# taz.de -- Franziska Drohsel will Chefin werden: Die neue linke Macht der Jusos
       
       > Führungswechsel bei der SPD-Jugend: Franziska Drohsel kandidiert an
       > diesem Wochenende für die Nachfolge von Juso-Chef Björn Böhning.
       
 (IMG) Bild: Politik "nicht alles": Jura-Doktorandin Franziska Drohsel
       
       Eigentlich müsste sie für die Atombombe dankbar sein. Denn ohne die
       Horrorwaffe wäre Franziska Drohsel womöglich gar nicht zu den Jusos
       gelangt, der SPD-Jugend, deren Chefin sie an diesem Wochenende werden will.
       Eine Schülergruppe des Verbands inspirierte sie 1995 zum Mitmachen - auf
       einer Demo gegen die französischen Nukleartests auf dem Mururoa-Atoll.
       
       Seit nunmehr 12 Jahren engagiert sich die Jura-Doktorandin bei den Jusos.

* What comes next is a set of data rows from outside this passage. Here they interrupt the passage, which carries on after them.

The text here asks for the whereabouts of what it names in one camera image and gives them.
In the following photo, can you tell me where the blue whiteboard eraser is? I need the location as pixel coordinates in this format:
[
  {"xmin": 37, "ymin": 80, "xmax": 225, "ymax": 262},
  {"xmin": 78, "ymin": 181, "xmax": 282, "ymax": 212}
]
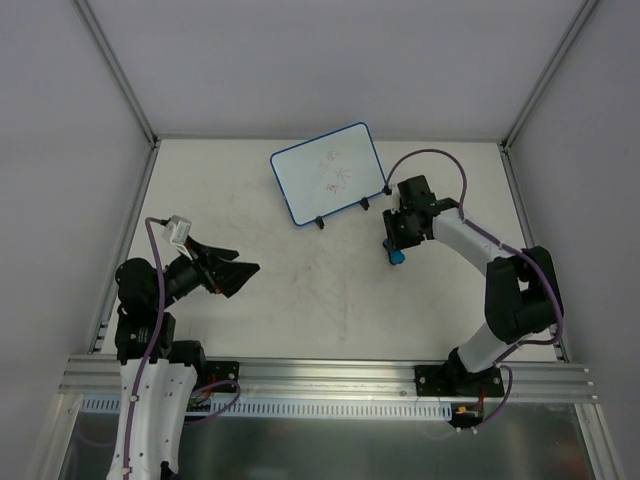
[{"xmin": 382, "ymin": 239, "xmax": 406, "ymax": 266}]

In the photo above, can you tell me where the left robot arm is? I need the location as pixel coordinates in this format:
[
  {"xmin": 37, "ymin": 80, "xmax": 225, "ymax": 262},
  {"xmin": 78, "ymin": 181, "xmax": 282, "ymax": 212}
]
[{"xmin": 107, "ymin": 238, "xmax": 260, "ymax": 479}]

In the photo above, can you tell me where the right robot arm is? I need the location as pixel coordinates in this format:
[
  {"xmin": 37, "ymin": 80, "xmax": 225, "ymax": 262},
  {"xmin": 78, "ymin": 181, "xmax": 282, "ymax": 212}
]
[{"xmin": 382, "ymin": 175, "xmax": 563, "ymax": 396}]

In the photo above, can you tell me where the blue framed whiteboard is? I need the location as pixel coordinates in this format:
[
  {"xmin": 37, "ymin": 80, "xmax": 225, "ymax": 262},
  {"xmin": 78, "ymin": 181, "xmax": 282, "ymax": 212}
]
[{"xmin": 269, "ymin": 122, "xmax": 385, "ymax": 227}]

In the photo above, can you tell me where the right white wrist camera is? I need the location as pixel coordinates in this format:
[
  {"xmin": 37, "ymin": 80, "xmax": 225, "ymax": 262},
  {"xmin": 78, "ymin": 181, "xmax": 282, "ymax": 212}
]
[{"xmin": 382, "ymin": 184, "xmax": 399, "ymax": 196}]

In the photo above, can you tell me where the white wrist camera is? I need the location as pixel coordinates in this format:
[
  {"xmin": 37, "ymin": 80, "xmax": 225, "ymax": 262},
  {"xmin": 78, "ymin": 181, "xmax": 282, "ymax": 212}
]
[
  {"xmin": 161, "ymin": 215, "xmax": 192, "ymax": 259},
  {"xmin": 382, "ymin": 184, "xmax": 399, "ymax": 196}
]

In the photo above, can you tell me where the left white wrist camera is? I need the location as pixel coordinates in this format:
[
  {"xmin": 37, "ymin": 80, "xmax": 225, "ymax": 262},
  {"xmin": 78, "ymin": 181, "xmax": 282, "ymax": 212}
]
[{"xmin": 161, "ymin": 215, "xmax": 192, "ymax": 259}]

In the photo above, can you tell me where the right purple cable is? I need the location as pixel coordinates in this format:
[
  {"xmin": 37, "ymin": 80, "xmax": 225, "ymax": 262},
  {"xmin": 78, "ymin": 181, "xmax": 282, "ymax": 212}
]
[{"xmin": 383, "ymin": 147, "xmax": 566, "ymax": 436}]

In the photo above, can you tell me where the purple cable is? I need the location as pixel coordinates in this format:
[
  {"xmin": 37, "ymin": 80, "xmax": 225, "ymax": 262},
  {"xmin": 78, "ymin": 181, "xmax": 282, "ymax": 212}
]
[
  {"xmin": 383, "ymin": 147, "xmax": 566, "ymax": 436},
  {"xmin": 112, "ymin": 215, "xmax": 242, "ymax": 480}
]

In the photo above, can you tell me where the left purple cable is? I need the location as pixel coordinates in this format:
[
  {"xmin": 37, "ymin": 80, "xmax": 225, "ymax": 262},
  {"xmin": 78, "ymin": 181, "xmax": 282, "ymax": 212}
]
[{"xmin": 112, "ymin": 215, "xmax": 242, "ymax": 480}]

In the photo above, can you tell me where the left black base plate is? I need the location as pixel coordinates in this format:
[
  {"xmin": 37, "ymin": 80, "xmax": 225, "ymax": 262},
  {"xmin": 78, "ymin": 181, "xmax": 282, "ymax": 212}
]
[{"xmin": 204, "ymin": 360, "xmax": 240, "ymax": 395}]

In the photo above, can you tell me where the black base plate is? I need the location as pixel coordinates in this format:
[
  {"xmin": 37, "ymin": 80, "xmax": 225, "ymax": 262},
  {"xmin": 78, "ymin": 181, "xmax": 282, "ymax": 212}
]
[
  {"xmin": 414, "ymin": 364, "xmax": 505, "ymax": 398},
  {"xmin": 204, "ymin": 360, "xmax": 240, "ymax": 395}
]

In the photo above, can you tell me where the left aluminium frame post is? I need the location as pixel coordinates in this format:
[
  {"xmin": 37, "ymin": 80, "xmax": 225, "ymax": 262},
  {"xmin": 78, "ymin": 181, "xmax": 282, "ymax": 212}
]
[{"xmin": 71, "ymin": 0, "xmax": 158, "ymax": 147}]

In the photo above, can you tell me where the aluminium frame post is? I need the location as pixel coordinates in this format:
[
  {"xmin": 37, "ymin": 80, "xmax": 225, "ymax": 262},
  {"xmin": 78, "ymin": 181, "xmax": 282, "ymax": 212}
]
[
  {"xmin": 71, "ymin": 0, "xmax": 158, "ymax": 147},
  {"xmin": 500, "ymin": 0, "xmax": 601, "ymax": 150}
]

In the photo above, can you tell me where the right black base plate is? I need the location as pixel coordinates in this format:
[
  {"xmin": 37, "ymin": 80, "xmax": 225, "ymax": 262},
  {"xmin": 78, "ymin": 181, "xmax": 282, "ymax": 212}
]
[{"xmin": 414, "ymin": 364, "xmax": 505, "ymax": 398}]

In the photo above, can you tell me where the aluminium mounting rail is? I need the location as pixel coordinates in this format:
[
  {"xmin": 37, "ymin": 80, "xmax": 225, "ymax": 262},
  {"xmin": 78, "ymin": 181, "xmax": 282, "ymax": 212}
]
[{"xmin": 58, "ymin": 354, "xmax": 599, "ymax": 404}]

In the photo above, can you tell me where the white slotted cable duct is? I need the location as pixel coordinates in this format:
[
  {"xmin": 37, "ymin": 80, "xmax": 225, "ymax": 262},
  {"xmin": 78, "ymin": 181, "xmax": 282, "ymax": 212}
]
[{"xmin": 78, "ymin": 393, "xmax": 456, "ymax": 422}]

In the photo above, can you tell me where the right aluminium frame post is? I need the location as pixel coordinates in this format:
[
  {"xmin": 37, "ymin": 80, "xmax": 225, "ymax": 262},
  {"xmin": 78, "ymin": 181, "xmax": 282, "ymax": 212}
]
[{"xmin": 500, "ymin": 0, "xmax": 601, "ymax": 150}]

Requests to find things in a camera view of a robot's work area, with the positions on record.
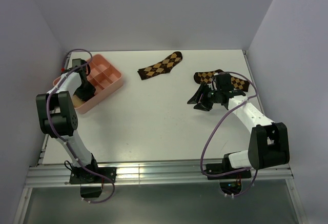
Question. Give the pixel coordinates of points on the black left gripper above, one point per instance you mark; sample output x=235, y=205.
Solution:
x=90, y=90

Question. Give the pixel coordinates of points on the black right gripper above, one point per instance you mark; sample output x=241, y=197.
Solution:
x=196, y=99

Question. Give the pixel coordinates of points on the tan maroon purple-striped sock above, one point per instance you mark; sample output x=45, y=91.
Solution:
x=76, y=101

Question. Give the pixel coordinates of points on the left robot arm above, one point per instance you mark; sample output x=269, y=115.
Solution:
x=58, y=118

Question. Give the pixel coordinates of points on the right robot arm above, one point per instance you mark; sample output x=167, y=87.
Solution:
x=269, y=142

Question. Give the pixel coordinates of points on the pink divided organizer tray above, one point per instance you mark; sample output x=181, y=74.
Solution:
x=100, y=73

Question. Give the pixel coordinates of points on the brown argyle sock right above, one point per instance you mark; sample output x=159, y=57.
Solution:
x=208, y=78

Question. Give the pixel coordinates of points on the brown argyle sock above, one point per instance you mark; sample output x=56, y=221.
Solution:
x=208, y=78
x=163, y=67

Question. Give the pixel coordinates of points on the brown argyle sock left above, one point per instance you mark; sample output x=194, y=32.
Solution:
x=163, y=67

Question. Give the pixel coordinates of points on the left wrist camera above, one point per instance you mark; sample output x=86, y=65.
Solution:
x=77, y=65

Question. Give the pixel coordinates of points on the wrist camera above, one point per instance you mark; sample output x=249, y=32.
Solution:
x=77, y=65
x=225, y=84

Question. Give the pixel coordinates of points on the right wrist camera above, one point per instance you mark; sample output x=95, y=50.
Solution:
x=225, y=84

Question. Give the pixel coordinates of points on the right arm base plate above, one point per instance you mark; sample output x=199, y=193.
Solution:
x=218, y=171

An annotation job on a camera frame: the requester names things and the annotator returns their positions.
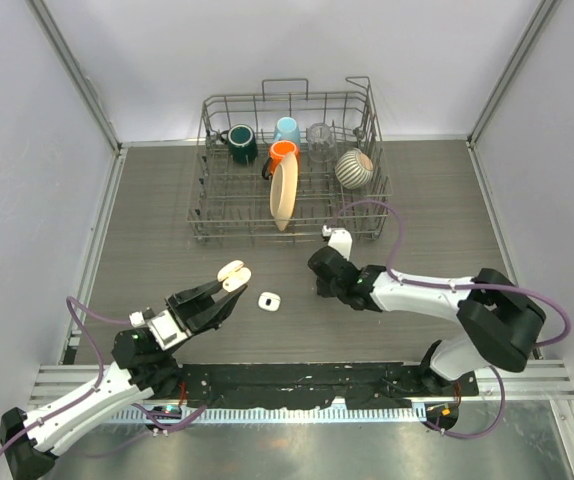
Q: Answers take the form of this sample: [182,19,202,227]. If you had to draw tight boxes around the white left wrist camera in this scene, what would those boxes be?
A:
[129,308,192,351]

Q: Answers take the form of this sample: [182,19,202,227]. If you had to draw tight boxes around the orange mug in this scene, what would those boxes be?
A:
[261,140,300,180]

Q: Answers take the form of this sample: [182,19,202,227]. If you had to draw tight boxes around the striped ceramic bowl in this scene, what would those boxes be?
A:
[334,148,374,190]

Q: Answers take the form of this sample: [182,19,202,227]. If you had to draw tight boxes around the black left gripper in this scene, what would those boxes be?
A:
[158,271,245,357]

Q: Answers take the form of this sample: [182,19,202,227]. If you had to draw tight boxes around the beige plate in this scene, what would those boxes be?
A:
[270,153,299,231]

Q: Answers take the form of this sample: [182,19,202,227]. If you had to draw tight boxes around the white slotted cable duct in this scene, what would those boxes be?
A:
[111,403,427,424]

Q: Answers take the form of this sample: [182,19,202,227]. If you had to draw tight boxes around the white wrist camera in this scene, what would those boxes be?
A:
[321,225,353,260]
[129,308,192,351]

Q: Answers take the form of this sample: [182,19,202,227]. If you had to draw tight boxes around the light blue mug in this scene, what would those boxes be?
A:
[272,116,301,147]

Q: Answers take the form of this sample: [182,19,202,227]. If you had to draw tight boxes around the dark green mug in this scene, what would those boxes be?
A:
[218,124,258,165]

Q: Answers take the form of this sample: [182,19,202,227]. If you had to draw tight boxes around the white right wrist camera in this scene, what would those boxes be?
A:
[321,225,353,260]

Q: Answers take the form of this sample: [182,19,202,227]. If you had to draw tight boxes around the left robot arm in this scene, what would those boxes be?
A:
[0,280,248,479]

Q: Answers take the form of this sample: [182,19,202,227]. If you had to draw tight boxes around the clear glass cup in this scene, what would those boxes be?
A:
[306,122,336,163]

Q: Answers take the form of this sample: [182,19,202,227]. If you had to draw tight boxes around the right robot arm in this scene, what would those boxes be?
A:
[308,246,546,395]

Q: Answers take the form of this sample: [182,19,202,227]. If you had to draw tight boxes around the white earbud charging case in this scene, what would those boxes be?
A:
[258,292,281,312]

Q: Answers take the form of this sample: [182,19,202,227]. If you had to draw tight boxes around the grey wire dish rack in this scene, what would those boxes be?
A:
[187,76,390,243]

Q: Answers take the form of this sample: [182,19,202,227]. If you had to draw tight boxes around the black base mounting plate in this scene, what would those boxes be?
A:
[176,362,479,410]

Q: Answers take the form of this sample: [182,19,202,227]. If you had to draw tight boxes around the beige earbud charging case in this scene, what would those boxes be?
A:
[217,260,252,292]

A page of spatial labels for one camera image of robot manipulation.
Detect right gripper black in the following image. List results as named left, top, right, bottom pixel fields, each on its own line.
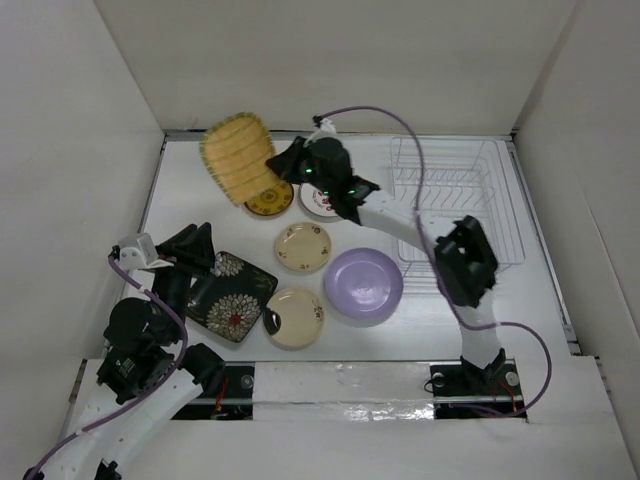
left=267, top=135, right=334, bottom=197

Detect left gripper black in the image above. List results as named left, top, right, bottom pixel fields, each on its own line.
left=151, top=220, right=215, bottom=339

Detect white plate red characters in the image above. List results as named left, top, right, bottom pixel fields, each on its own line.
left=298, top=184, right=341, bottom=222

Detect yellow woven square plate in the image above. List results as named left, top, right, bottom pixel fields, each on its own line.
left=199, top=112, right=279, bottom=206

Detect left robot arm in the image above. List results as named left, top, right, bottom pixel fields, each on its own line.
left=25, top=223, right=225, bottom=479

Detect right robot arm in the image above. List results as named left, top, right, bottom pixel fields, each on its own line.
left=266, top=137, right=506, bottom=393

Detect brown yellow round plate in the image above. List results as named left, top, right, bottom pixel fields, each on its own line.
left=244, top=182, right=294, bottom=217

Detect black floral square plate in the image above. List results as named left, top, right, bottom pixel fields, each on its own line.
left=186, top=251, right=278, bottom=344

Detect cream plate upper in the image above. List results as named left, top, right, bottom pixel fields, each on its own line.
left=274, top=222, right=332, bottom=273

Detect cream plate black spot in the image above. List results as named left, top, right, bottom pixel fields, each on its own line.
left=263, top=288, right=325, bottom=350

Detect purple round plate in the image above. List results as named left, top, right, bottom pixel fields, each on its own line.
left=324, top=248, right=404, bottom=324

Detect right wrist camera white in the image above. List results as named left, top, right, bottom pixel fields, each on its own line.
left=311, top=115, right=337, bottom=139

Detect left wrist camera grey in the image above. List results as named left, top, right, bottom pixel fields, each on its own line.
left=115, top=233, right=158, bottom=270

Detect white wire dish rack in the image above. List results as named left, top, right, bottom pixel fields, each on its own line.
left=390, top=137, right=525, bottom=272

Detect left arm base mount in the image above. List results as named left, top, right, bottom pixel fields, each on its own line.
left=172, top=362, right=255, bottom=421

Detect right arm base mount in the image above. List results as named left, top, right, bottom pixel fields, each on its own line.
left=423, top=360, right=525, bottom=420

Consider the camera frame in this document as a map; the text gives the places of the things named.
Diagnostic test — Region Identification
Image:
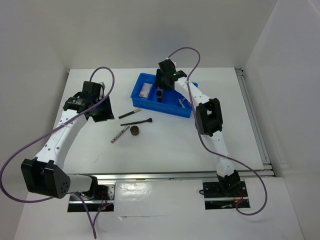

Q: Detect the clear bottle black cap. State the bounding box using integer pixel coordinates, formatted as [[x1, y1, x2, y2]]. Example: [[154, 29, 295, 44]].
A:
[[156, 90, 163, 103]]

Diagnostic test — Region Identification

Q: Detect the clear blush palette case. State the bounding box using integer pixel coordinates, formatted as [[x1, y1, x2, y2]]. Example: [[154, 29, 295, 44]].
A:
[[138, 82, 153, 99]]

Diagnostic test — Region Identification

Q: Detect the mint green spatula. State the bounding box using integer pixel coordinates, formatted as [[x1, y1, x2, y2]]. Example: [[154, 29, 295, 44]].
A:
[[178, 99, 185, 108]]

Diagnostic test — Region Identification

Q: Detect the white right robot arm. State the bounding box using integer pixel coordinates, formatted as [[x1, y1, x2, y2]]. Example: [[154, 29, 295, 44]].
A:
[[155, 58, 241, 196]]

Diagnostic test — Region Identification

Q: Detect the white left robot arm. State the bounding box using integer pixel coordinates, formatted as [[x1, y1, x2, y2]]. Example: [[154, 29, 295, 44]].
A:
[[21, 81, 114, 200]]

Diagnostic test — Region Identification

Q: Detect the black makeup brush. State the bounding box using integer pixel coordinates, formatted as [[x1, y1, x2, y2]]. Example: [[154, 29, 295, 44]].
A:
[[120, 117, 153, 126]]

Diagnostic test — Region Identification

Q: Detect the blue divided plastic bin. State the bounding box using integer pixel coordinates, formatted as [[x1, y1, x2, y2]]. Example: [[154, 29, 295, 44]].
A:
[[130, 73, 192, 118]]

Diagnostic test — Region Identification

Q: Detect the dark green gold mascara tube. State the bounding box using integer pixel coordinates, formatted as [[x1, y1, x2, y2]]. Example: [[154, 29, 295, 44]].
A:
[[118, 108, 141, 119]]

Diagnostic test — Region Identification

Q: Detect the round brown cosmetic jar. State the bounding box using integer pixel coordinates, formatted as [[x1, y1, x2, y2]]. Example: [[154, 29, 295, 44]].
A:
[[130, 125, 140, 136]]

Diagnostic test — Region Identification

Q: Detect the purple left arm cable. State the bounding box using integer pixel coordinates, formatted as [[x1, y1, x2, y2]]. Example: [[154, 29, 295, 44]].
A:
[[0, 66, 116, 240]]

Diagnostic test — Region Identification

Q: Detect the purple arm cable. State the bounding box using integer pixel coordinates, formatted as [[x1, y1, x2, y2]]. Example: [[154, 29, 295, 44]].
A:
[[166, 46, 268, 216], [0, 66, 116, 240]]

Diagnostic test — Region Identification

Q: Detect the aluminium front rail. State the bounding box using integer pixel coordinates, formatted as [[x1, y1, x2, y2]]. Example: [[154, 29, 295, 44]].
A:
[[79, 171, 218, 182]]

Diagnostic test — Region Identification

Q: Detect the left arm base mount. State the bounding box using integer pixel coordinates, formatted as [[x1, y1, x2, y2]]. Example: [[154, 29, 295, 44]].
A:
[[67, 182, 116, 213]]

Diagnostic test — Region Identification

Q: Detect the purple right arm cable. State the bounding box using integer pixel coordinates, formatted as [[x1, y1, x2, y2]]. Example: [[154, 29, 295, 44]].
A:
[[166, 46, 268, 216]]

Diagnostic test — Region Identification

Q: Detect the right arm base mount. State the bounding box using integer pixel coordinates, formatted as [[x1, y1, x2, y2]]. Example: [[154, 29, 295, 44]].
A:
[[199, 181, 250, 210]]

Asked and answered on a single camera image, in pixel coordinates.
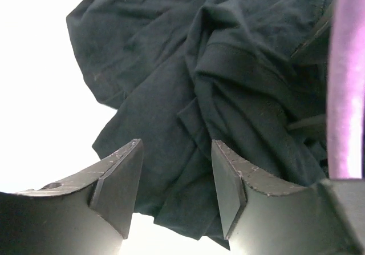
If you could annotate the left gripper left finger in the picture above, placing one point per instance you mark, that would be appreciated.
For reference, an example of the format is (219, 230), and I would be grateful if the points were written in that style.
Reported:
(89, 212)

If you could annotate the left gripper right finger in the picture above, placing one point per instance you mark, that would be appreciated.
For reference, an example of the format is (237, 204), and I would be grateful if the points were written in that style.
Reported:
(263, 214)

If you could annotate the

       Noch führt die 27-Jährige den Berliner Landesverband. Doch die Chancen,
       dass Drohsel auf dem Bundeskongress in Wolfsburg die Nachfolge von Björn
       Böhning antritt, stehen gut. Gegenkandidaten gibt es keine, zudem hat sie
       zum scheidenden Jusochef seit Jahren einen sehr engen Draht. Trotzdem hat
       man nicht den Eindruck, der Vorsitz bliebe gewissermaßen in der Familie.
       Drohsels Auftreten ist ein Mix aus natürlichem Selbstbewusstsein,
       souveräner Argumentation, erfrischender Jugendlichkeit und einer spürbaren
       Distanz zum politischen Betrieb. Auf die Frage, welchen Stellenwert Politik
       für sie habe, antwortet sie salopp: "Schon n hohen, aber ist nicht alles."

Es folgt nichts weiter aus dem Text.